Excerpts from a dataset
===

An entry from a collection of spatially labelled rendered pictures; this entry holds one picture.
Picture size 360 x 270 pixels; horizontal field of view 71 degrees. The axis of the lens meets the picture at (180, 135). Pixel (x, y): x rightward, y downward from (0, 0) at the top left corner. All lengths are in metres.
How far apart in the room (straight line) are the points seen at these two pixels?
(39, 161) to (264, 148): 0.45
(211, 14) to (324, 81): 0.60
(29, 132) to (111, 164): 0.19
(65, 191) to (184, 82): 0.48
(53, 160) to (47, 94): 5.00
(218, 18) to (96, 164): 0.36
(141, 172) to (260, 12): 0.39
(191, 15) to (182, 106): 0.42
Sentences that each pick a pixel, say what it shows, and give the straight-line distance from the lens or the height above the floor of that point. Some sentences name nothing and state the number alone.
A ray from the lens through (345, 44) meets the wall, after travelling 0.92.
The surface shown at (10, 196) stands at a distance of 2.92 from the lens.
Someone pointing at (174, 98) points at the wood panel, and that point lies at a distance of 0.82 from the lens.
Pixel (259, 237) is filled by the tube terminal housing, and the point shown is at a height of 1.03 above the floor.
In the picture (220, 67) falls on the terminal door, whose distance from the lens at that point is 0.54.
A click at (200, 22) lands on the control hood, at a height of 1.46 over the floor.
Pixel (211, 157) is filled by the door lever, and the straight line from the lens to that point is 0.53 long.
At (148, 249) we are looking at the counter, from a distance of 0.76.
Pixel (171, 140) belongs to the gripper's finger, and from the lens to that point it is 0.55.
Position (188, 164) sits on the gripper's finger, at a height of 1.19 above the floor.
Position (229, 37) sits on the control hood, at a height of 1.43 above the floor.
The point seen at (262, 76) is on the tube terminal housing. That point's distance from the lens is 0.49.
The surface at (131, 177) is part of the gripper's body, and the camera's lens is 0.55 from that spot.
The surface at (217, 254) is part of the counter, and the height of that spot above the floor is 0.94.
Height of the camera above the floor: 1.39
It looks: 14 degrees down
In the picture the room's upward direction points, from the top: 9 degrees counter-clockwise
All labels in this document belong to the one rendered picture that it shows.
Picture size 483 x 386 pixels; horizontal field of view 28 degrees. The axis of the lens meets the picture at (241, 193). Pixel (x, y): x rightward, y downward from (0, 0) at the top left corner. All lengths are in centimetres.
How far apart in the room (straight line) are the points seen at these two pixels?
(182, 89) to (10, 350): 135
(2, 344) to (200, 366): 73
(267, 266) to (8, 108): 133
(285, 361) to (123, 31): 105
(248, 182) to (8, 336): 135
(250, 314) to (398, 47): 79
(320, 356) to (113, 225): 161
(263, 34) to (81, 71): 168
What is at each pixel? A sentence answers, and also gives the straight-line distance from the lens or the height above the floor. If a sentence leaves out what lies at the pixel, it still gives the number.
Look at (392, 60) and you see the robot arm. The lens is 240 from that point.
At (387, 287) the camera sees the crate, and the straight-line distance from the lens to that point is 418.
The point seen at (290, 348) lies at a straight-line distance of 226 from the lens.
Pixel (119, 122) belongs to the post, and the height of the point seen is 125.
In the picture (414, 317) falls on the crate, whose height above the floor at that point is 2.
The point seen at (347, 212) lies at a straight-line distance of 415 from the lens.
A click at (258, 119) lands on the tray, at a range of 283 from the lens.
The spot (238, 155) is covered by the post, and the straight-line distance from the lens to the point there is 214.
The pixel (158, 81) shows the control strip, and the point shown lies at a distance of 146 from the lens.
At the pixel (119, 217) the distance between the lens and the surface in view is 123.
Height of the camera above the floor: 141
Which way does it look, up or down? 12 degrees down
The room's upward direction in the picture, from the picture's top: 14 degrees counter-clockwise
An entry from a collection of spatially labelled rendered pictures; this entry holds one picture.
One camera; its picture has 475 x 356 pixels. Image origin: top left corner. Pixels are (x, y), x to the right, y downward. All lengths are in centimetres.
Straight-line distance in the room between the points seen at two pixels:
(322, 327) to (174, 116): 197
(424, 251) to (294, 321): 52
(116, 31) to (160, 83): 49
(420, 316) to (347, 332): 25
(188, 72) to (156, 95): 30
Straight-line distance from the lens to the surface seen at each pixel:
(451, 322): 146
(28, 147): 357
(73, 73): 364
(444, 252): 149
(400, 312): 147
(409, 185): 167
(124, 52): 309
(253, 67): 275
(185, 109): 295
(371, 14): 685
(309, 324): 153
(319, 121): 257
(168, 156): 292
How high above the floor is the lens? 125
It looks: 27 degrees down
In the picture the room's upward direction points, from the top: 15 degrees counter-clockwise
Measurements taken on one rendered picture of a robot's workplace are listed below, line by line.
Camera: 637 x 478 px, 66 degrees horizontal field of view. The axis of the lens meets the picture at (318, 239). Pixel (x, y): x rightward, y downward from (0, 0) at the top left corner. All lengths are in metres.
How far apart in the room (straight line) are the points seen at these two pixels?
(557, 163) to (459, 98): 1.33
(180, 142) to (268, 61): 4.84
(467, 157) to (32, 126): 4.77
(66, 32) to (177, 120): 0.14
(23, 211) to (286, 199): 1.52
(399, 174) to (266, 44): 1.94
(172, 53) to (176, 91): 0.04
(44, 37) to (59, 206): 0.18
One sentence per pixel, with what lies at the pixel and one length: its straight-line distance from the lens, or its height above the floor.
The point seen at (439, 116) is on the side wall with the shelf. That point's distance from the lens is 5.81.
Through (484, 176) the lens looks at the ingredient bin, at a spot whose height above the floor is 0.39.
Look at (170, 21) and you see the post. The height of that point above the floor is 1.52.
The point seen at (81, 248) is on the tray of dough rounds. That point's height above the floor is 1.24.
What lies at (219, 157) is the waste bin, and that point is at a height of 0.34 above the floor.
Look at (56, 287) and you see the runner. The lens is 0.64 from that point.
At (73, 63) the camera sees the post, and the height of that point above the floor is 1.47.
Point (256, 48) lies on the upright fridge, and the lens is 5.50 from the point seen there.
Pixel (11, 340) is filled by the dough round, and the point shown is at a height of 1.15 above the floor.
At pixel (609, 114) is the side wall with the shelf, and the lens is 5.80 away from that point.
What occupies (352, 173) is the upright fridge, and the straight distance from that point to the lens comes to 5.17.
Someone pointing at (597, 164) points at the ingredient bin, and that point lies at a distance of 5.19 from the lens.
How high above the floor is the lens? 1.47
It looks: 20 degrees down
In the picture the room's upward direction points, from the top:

===

### [Task instructions]
Given the records above, reproduce precisely and only the lines between the line holding "(116, 31) to (160, 83): 49" and the line holding "Measurements taken on", inclusive.

### [Task output]
(116, 31) to (160, 83): 49
(420, 316) to (347, 332): 25
(188, 72) to (156, 95): 30
Straight-line distance from the lens to the surface seen at each pixel:
(451, 322): 146
(28, 147): 357
(73, 73): 364
(444, 252): 149
(400, 312): 147
(409, 185): 167
(124, 52): 309
(253, 67): 275
(185, 109): 295
(371, 14): 685
(309, 324): 153
(319, 121): 257
(168, 156): 292
How high above the floor is the lens? 125
It looks: 27 degrees down
In the picture the room's upward direction points, from the top: 15 degrees counter-clockwise
Measurements taken on one rendered picture of a robot's workplace are listed below, line by line.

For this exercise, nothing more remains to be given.